## YOUR GOAL
Return exactly the listing's lines, from its first line to the line holding "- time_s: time", ends included.

## DATA EXCERPT

▼

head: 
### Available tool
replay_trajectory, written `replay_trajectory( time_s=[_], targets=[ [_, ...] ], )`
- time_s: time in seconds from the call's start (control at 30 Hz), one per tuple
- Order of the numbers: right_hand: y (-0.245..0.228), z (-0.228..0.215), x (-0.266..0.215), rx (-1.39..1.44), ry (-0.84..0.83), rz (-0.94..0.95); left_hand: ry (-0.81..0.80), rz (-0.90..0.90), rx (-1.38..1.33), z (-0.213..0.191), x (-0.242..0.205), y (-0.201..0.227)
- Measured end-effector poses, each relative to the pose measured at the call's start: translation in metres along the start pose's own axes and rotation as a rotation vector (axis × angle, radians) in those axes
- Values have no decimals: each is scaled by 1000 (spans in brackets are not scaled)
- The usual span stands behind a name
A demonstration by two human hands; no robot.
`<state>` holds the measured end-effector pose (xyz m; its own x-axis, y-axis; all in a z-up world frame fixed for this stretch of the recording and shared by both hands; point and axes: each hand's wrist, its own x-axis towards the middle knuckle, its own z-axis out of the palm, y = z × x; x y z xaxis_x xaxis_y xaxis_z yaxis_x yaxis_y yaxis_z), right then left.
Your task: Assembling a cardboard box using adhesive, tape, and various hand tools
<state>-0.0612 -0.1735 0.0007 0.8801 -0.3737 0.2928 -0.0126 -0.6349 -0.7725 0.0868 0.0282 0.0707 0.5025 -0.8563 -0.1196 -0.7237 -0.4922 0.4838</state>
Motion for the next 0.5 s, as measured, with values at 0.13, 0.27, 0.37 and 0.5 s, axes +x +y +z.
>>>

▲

## OUTPUT FOR THIS TASK
head: 
### Available tool
replay_trajectory, written `replay_trajectory( time_s=[_], targets=[ [_, ...] ], )`
- time_s: time in seconds from the call's start (control at 30 Hz), one per tuple

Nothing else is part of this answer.